- [WHAT THIS TASK INVOLVES]: Show every line in the records below that contains the word "left".

- [RECORDS SUPPLIED]:
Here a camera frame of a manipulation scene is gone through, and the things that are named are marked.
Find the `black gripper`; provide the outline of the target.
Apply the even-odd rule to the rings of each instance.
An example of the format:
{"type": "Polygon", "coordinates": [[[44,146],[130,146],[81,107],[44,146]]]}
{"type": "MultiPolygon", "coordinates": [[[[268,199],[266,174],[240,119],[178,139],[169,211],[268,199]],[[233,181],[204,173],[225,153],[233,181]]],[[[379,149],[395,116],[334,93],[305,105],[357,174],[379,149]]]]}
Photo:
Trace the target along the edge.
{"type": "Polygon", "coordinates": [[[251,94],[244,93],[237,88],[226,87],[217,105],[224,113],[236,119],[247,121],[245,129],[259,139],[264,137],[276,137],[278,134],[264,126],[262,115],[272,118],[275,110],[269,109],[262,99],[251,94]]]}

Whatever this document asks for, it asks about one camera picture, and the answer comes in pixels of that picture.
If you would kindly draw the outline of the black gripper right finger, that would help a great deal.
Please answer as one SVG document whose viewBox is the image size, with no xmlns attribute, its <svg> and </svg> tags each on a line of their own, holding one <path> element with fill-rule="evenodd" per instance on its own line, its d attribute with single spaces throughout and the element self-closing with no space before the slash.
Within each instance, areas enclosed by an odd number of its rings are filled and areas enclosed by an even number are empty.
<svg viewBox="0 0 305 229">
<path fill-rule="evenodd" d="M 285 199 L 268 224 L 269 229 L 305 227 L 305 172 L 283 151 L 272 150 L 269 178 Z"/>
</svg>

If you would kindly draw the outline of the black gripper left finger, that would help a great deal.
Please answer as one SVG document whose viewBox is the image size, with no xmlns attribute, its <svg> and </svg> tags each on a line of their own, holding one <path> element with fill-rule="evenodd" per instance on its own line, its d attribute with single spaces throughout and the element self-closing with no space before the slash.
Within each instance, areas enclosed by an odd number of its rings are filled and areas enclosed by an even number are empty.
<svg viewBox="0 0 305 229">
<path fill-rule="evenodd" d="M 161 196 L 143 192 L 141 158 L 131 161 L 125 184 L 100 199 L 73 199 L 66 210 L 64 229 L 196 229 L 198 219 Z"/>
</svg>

==

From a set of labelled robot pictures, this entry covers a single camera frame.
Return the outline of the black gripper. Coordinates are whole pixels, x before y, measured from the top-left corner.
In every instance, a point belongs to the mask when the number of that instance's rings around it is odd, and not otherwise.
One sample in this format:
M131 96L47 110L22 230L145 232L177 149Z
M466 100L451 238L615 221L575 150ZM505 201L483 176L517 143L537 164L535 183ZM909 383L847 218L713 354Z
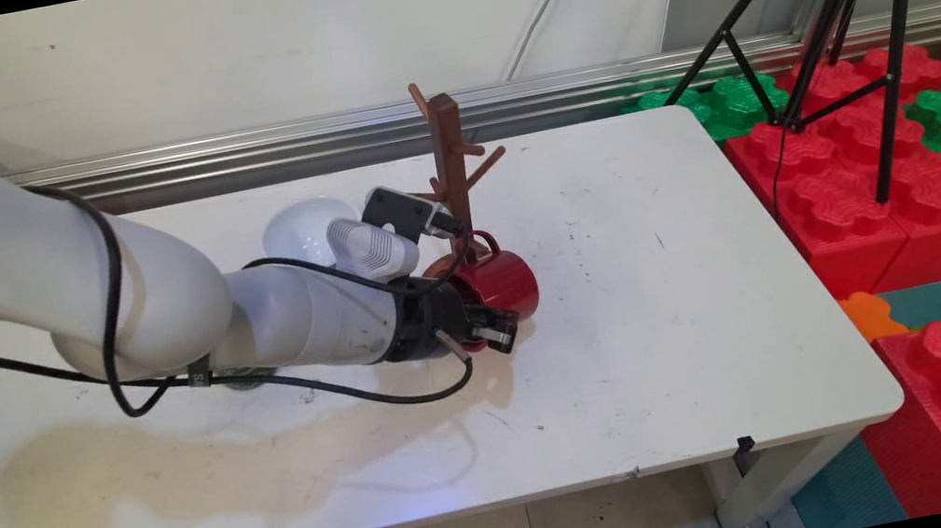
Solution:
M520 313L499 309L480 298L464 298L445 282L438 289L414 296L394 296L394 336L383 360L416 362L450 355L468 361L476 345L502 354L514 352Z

- [RESPONSE FOR THIS EXERCISE]:
If you would kindly draw the outline of the black gripper left finger, that would help a great deal.
Return the outline of the black gripper. Coordinates are whole pixels, x before y, measured from the top-left corner.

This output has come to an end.